I think what makes this moment uniquely dangerous is the crossover of two separate fear vectors: the quantitative reality of a corporate whale potentially liquidating billions in BTC, superimposed on the psychological betrayal of the movement’s loudest evangelist. When the guy who told CoinDesk that “there’s no reason to sell a profitable company to buy a loss-making one” suddenly starts talking about selling Bitcoin to inoculate the market, the trust deficit doesn’t just hit Strategy’s shareholders—it radiates across the entire asset class .

The next two weeks will be telling. Saylor confirmed that Strategy’s BTC holdings remain modestly above the cumulative cost basis of roughly $75,537 per coin, meaning the company still sits on unrealized gains of about $4.5 billion . That buffer provides room to maneuver, but it also means every $1,000 dip in Bitcoin’s price vaporizes roughly $818 million in Strategy’s paper equity.

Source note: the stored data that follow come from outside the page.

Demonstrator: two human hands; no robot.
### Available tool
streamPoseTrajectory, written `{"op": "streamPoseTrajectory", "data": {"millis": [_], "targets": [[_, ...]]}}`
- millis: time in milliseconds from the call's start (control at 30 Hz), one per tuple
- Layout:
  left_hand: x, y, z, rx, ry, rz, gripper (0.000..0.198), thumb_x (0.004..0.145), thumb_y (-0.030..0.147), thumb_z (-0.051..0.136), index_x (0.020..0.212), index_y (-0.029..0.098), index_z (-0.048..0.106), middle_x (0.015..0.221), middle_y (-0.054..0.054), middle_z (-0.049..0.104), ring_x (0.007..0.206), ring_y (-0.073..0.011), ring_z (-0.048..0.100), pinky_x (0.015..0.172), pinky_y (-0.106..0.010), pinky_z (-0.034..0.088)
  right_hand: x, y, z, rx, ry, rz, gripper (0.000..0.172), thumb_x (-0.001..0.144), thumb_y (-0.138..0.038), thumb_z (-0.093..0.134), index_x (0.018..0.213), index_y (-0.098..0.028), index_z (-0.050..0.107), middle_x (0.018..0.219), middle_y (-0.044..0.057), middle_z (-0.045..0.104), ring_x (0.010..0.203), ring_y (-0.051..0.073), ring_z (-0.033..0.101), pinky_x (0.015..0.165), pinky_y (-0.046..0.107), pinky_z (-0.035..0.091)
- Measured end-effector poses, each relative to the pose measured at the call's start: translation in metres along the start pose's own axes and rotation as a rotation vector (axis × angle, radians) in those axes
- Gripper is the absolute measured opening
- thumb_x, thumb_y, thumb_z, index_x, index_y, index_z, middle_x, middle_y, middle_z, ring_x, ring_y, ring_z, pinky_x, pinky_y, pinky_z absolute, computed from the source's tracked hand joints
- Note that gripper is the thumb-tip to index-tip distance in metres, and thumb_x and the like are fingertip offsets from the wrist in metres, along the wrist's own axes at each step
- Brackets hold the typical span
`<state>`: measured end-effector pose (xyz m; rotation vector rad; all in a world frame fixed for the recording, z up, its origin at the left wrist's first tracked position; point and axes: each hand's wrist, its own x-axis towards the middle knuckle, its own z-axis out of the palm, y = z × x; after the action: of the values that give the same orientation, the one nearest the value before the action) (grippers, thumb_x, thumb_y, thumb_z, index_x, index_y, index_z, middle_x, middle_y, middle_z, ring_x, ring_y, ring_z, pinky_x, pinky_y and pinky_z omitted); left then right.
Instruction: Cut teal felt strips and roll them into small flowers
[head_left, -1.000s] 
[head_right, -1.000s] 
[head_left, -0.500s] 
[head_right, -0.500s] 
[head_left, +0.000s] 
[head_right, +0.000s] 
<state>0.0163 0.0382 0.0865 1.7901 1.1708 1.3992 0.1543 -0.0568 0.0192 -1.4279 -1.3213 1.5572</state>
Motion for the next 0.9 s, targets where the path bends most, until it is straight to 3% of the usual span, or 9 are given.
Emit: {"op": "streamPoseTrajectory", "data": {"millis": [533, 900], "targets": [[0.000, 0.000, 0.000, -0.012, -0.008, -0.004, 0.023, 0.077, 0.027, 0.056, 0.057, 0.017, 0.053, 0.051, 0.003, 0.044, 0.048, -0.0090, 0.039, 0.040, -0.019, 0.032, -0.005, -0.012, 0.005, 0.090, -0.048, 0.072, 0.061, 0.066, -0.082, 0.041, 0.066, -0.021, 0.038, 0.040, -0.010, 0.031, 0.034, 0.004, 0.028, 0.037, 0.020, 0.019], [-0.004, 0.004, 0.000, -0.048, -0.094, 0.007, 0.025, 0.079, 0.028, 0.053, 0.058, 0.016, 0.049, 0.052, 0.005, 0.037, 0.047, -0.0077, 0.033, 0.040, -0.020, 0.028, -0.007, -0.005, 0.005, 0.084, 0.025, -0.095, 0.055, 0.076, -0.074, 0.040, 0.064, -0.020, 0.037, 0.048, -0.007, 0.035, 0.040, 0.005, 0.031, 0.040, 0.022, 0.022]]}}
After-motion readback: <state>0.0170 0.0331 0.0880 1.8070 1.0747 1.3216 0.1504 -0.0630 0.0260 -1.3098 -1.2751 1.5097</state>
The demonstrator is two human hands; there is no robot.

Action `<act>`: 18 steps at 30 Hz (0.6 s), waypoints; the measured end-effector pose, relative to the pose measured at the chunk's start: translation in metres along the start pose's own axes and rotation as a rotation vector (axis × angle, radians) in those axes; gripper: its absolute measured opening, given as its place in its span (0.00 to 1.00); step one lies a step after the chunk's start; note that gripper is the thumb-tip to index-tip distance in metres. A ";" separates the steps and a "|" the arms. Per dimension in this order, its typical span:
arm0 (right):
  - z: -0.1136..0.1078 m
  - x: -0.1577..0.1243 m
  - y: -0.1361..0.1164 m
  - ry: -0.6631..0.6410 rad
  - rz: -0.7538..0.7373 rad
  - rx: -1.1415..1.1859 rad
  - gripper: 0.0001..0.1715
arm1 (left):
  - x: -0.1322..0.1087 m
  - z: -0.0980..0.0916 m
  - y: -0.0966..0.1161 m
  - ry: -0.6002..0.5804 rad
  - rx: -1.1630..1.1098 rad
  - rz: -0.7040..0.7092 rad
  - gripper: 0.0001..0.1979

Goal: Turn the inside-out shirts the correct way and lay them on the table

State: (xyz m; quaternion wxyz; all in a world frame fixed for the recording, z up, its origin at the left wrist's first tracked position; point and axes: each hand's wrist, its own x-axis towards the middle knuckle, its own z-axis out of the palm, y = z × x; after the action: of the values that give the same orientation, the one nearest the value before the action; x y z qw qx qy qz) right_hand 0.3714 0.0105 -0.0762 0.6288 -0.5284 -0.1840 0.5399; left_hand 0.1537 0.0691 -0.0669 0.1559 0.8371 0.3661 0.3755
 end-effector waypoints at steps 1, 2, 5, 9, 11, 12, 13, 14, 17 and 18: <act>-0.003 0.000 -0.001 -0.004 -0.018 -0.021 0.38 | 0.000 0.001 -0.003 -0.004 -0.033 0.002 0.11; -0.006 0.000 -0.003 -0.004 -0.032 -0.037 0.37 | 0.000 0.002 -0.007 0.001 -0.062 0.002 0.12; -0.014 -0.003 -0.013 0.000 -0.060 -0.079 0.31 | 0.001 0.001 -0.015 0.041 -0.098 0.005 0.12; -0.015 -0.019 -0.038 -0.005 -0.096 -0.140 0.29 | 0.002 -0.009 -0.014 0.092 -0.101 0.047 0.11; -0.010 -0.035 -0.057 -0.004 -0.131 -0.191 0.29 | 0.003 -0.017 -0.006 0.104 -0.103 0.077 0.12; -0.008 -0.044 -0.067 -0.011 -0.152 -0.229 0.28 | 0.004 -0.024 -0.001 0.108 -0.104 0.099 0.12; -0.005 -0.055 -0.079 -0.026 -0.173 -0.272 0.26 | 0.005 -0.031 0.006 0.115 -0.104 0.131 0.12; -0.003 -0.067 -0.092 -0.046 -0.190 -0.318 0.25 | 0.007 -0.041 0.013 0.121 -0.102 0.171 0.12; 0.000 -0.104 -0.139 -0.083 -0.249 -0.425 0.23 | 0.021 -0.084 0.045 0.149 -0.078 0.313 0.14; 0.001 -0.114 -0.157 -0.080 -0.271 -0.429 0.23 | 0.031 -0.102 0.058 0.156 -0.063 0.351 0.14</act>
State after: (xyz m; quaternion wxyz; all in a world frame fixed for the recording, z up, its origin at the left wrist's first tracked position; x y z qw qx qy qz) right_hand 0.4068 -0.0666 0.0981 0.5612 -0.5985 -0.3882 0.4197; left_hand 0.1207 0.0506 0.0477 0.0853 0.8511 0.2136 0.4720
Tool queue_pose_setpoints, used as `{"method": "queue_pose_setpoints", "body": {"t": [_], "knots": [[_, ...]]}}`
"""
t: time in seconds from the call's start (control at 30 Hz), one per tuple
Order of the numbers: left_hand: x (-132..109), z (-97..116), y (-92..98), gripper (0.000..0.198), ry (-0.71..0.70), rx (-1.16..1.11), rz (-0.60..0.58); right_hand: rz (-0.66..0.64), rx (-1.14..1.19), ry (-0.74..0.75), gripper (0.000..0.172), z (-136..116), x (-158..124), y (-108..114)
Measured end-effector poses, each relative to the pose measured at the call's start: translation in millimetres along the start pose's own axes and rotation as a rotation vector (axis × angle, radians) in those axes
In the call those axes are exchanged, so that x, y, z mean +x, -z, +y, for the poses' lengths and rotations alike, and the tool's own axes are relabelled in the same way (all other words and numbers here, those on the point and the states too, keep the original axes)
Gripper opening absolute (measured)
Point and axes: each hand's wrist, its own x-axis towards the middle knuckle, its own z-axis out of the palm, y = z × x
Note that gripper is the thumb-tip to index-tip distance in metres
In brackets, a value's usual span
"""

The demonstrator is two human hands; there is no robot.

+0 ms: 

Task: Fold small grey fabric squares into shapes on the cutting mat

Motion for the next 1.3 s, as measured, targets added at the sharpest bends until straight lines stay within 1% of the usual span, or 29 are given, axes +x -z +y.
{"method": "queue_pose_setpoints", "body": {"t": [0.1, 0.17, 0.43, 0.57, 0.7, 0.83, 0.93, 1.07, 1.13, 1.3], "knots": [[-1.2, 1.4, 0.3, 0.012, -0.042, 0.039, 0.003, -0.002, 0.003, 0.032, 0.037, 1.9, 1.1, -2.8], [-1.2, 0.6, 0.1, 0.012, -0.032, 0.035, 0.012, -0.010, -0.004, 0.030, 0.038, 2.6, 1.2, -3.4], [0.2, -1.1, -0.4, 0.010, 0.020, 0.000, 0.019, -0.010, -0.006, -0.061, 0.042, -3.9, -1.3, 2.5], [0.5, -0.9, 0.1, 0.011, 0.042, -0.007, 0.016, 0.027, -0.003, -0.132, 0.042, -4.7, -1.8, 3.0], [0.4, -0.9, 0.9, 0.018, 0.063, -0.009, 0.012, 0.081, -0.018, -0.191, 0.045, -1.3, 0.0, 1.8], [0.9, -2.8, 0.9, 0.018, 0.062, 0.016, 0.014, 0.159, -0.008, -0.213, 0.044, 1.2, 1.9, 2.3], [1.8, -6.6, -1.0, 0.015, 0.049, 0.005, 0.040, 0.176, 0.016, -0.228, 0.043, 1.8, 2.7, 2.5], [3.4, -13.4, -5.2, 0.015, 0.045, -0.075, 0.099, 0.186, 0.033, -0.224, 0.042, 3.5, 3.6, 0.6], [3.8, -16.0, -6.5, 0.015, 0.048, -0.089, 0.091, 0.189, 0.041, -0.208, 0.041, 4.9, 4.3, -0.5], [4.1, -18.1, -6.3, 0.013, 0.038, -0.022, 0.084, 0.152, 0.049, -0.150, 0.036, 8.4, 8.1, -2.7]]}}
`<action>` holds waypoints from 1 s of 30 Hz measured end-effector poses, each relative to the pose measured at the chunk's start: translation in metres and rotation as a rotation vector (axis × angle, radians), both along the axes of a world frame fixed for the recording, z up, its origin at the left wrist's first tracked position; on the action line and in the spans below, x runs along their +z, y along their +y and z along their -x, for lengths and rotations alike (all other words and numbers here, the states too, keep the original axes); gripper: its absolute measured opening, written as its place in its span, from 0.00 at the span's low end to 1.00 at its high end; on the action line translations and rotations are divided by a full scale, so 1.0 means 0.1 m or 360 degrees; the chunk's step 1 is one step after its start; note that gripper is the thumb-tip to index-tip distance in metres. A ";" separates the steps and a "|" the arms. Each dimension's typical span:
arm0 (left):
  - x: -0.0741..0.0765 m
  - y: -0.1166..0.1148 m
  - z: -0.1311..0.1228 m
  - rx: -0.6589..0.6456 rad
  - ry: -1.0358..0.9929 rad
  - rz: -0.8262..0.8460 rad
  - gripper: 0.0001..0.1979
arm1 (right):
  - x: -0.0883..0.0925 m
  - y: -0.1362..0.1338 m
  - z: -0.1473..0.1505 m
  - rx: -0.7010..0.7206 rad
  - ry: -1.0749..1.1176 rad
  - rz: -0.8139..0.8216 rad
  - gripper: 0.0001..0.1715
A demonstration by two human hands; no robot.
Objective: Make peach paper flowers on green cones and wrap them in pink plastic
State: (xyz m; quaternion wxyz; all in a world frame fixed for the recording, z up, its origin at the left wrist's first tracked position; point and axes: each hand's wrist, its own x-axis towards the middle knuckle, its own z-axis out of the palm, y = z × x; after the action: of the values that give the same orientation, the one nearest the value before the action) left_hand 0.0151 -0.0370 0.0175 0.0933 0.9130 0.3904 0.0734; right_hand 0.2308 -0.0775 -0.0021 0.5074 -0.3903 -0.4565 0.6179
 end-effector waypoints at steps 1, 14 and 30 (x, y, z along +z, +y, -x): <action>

The conversation has fundamentally shifted. We have moved from “will Saylor buy more?” to “when will Saylor start selling?” and that altered framing alone represents the most significant narrative reversal in Bitcoin’s corporate adoption saga since Tesla offloaded 75% of its position in 2022. Whether this ends with a modest, targeted sale that strengthens the company’s balance sheet or spirals into the forced unwind that critics like Schiff have predicted depends entirely on where Bitcoin trades over the coming months. Right now, the market is betting on chaos.


Summary

Michael Saylor walked back Strategy’s “never sell” Bitcoin doctrine during the Q1 2026 earnings call, proposing potential asset sales to cover $1.5 billion in annual preferred stock dividends as the company revealed a $12.54 billion quarterly loss. The about-face ignited a firestorm from longtime critic Peter Schiff, who branded STRC a Ponzi scheme, while Bitcoin failed to hold above the critical 200-day moving average near $83,300. Mixed analyst reactions and surging Polymarket odds of a sale underscore a market caught between Saylor’s historical aura and the cold arithmetic of $818 million in equity erosion for every $1,000 BTC decline.